There are 4 classes of message: information, warning, error, fatal. They have the following interpretation and behaviour:

information
Used for progress messages, status messages etc.
warning
Indicates that a problem has been found but there is a sensible, well defined, way of proceeding
error
Indicates that a problem has been found and the operation will fail - processing may continue but only to find further errors. May throw an stlplus::message_handler_limit_error if the error limit is reached.
fatal
An internal (programming) error has been found and the operation is stopping NOW. It does this by throwing stlplus::message_handler_fatal_error.

In addition to this behaviour, be aware that all print functions could throw either an stlplus::message_handler_id_error or a stlplus::message_handler_format_error.

There are also 2 kinds of message: simple, positional:

simple
just a text message
positional
a message relating to a source file and a specific position in that file

This gives 8 variants. For each variant there is a general-purpose print method which takes a vector of strings as a parameter. This vector of strings is used as the arguments to substitute into the message. For example, here's the general form of the simple informational message handler:

bool message_handler::information(const std::string& id,
                                  const std::vector<std::string>& args);

The first field is the ID of the message to print and the second is the set of arguments to substitute into that message. Typically this will be built up by using the vector::push_back function.

This general-purpose method is a bit clumsy in practice but has the advantage that it has no limit on the number of arguments that can be passed. To make life easier in the majority of cases, short-cut forms are provided for 0 to 3 argument messages. For informational messages these are:

bool message_handler::information(const std::string& id);

bool message_handler::information(const std::string& id,
                                  const std::string& arg1);

bool message_handler::information(const std::string& id,
                                  const std::string& arg1,
                                  const std::string& arg2);

bool message_handler::information(const std::string& id,
                                  const std::string& arg1,
                                  const std::string& arg2,
                                  const std::string& arg3);

Each of these functions also has a positional equivalent. The position is placed before the id parameter.

For example:

bool message_handler::information(const position&,
                                  const std::string& id,
                                  const std::vector<std::string>& args);

There are similar methods for 0, 1, 2 and 3 arguments as above.

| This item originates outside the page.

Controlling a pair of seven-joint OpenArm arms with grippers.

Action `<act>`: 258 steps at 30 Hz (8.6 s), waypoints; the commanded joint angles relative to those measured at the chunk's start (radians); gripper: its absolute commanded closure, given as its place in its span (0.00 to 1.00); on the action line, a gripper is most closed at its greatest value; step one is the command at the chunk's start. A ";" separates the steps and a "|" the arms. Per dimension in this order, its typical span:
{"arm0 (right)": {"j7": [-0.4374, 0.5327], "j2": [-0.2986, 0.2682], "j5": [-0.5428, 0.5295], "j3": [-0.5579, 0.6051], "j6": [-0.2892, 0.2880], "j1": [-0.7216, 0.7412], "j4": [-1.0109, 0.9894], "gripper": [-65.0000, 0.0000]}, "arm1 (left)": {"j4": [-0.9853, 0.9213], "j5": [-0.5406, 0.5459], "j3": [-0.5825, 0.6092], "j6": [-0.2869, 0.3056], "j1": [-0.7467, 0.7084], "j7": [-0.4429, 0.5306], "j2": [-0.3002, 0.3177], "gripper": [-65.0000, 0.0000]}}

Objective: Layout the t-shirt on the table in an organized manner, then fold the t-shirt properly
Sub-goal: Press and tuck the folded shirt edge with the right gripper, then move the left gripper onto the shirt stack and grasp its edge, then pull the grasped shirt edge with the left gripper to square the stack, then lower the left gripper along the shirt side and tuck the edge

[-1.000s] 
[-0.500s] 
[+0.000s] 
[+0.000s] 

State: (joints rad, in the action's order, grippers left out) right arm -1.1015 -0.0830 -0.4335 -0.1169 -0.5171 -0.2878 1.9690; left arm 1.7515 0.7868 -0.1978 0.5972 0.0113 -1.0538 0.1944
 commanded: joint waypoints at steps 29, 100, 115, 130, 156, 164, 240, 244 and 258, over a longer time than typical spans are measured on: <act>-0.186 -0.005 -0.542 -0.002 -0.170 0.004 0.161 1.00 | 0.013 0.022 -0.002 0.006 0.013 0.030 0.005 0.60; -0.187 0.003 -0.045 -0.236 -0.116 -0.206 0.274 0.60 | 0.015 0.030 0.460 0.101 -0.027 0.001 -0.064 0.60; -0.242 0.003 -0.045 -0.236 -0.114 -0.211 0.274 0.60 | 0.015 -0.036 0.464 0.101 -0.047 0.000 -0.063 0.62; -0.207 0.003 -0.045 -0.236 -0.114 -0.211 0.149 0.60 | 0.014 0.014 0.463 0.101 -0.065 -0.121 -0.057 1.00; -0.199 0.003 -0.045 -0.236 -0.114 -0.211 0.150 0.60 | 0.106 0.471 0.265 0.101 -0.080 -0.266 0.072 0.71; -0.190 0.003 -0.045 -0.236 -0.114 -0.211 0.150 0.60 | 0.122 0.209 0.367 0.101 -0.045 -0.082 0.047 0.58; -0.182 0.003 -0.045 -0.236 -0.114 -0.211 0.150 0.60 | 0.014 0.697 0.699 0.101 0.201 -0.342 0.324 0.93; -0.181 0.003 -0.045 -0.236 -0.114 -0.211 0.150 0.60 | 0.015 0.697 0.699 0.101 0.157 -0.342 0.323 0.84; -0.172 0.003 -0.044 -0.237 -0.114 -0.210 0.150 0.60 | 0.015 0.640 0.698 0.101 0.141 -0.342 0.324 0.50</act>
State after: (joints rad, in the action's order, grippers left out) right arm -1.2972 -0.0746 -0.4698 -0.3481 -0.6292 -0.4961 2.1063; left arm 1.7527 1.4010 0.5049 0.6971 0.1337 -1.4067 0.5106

This set of permutations is repeated for the warning, error and fatal message handlers.

The error functions can throw an extra stlplus::message_handler_limit_error exception if the error limit is reached. The fatal functions always throw a stlplus::message_handler_fatal_error exception.

Printing Plain Text

Not all text output is in the form of messages. Sometimes you need to just print plain text. For example, to reprint the source text of a program to show where an error was found. However, it is also useful to be able to redirect this plain text to the same device as is being used for message reporting. This is done through the plaintext method:

bool message_handler::plaintext (const std::string& text);

Each plaintext method call adds a newline to the text printed (in other words, do not terminate the text with a newline because the method will do it).

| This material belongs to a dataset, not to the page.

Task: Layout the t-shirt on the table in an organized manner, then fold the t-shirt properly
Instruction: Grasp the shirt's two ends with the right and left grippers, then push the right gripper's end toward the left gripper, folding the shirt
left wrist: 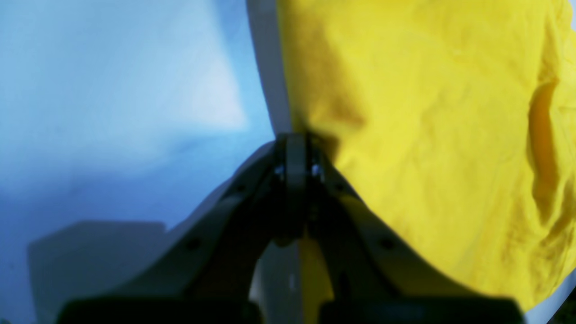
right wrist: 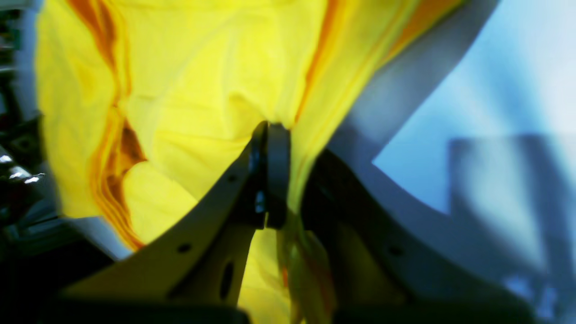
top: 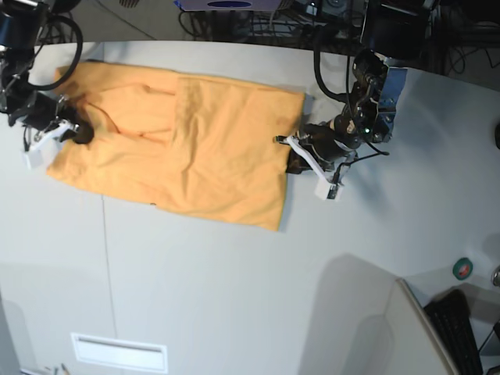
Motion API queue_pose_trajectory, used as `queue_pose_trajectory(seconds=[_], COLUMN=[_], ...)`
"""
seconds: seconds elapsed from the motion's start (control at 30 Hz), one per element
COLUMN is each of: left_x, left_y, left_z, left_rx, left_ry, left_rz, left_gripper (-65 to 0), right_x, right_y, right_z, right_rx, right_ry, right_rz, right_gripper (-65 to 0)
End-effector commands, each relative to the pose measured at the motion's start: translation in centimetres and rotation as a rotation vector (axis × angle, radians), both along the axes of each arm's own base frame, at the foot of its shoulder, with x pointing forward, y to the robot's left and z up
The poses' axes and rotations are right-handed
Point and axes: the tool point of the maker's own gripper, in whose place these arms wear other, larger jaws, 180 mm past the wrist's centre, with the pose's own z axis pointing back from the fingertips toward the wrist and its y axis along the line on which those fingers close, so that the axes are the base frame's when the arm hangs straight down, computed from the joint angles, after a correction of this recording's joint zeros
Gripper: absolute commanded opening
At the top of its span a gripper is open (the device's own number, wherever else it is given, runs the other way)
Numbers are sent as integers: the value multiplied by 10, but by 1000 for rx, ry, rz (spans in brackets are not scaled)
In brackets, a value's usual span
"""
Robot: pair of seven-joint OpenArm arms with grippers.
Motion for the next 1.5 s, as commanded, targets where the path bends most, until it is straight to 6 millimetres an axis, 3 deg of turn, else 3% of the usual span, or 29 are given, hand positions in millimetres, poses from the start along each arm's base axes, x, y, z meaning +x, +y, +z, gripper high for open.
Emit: queue_pose_trajectory(seconds=[0.0,0.1,0.23,0.5,0.67,0.9,1.13,1.47], left_x=[-5,-2,-3,4,11,18,18,13], left_y=[5,4,-3,-43,-51,-52,-51,-54], left_z=[-6,-4,-4,0,5,10,10,8], left_rx=[41,39,37,20,12,6,9,7], left_ry=[37,29,29,16,0,-17,-15,-11], left_rz=[-12,-13,-35,-134,-145,-139,-139,-148], left_gripper=[-650,-650,-650,-650,-650,-650,-650,-650], right_x=[6,15,24,40,50,53,56,47], right_y=[-14,-6,23,79,112,146,185,229], right_z=[14,39,60,79,95,97,112,110], right_rx=[-48,-113,-156,-151,-142,-126,-113,-81], right_ry=[-38,-107,-145,-187,-238,-226,-250,-219], right_rz=[7,50,122,228,302,352,412,464], right_gripper=[-650,-650,-650,-650,-650,-650,-650,-650])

Handling Error Counts and Error Limit

The section on exceptions deals with what happens when the error limit is reached (an exception is thrown). This section deals with setting error counts and resetting the current count.

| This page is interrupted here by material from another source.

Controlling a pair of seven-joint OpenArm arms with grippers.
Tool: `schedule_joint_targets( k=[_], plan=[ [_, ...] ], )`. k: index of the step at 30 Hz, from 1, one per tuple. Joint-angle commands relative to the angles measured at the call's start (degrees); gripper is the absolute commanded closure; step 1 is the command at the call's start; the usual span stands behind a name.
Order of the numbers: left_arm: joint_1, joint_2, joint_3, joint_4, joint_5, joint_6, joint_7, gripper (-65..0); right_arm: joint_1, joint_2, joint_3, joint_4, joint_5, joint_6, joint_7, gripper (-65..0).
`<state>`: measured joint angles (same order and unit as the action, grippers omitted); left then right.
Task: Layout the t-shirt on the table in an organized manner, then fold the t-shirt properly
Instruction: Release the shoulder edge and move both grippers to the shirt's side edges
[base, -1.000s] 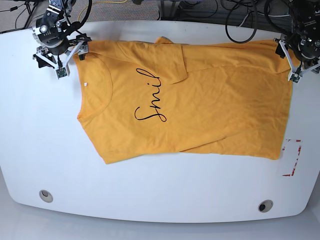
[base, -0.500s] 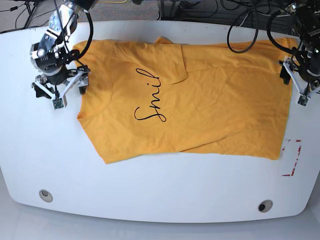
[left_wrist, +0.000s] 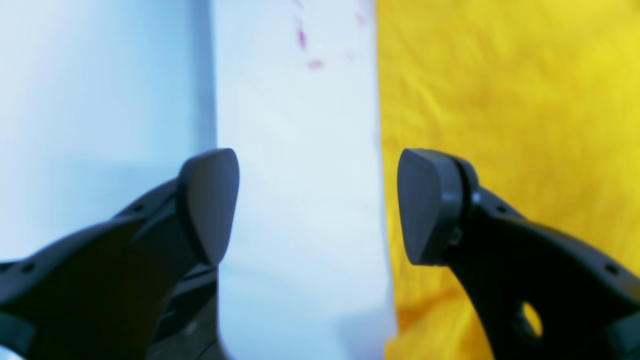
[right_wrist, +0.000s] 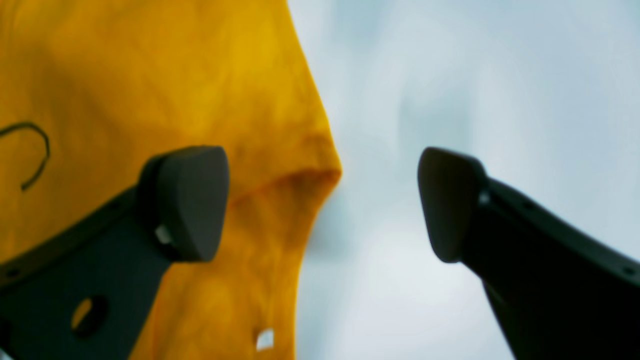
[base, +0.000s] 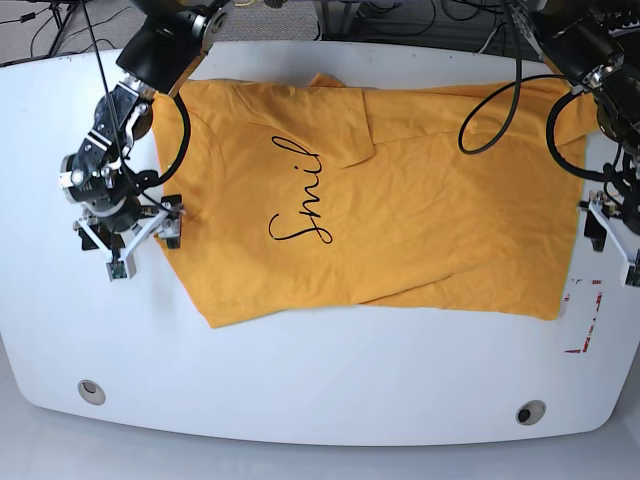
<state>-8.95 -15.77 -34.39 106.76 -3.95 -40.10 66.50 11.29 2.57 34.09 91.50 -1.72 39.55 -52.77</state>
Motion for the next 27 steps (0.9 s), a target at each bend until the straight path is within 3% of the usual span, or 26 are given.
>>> schedule_joint_targets(
  k=[1,5,14,21,27],
  plan=[
    [-3.84,-0.98,-0.03,-3.77,-0.14,0.1,-0.96,-45.8,3.96,0.73,0.07,-3.28,0.44,-0.03,0.86,-56.6],
    [-8.5,-1.33,-0.03,-10.72,-0.14,0.1,-1.4,-45.8,7.39,1.26,0.24,-8.65,0.35,-0.03,2.62,-56.6],
    [-11.23,-1.42,-0.03,-20.3,-0.14,0.1,-10.63,-45.8,12.14,1.87,0.07,-22.1,0.0,-0.47,11.41,-55.5],
    [-10.96,-1.33,-0.03,-20.83,-0.14,0.1,-11.33,-45.8,12.32,3.37,-0.02,-28.87,0.0,-0.47,16.69,-55.5],
    [-10.79,-1.42,-0.03,-20.91,-0.14,0.1,-11.33,-45.8,12.23,3.72,-0.02,-31.94,0.0,-0.47,17.92,-55.5]
  ],
)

Initially, the error limit is set by the constructor. If this is set to 0, then this means there is no error limit and a stlplus::message_handler_error_limit exception can never be thrown. Any other value sets the error limit.

The message handler keeps count of how many error messages have been printed. This number can be used at the end of the program to determine whether the program succeeded (count = 0) or failed (count > 0). It can even be used as the exit status of the program since the convention there is to use 0 to mean success and any other value to mean failure.

If a program needs to perform a series of tasks in isolation, it is useful to be able to reset the error count before each stage.

In all, there are four functions relating to the error count and the error limit:

void message_handler::set_error_limit(unsigned limit);
unsigned message_handler::error_limit(void) const;
void message_handler::reset_error_count(void);
unsigned message_handler::error_count(void) const;

Context Stack

The idea of a context stack applies to situations where a problem requires recursion and where an error could become meaningless due to that recursion because any errors are so far removed from the original problem that they don't make sense. The example I used before was that of inlining a function, where an error in the inlining is far removed from the user's original source code. In that case, you can build up a context stack to print out with each message so that the path to the error can be traced. In this example, the context would be a positional message showing the original function call that is being inlined.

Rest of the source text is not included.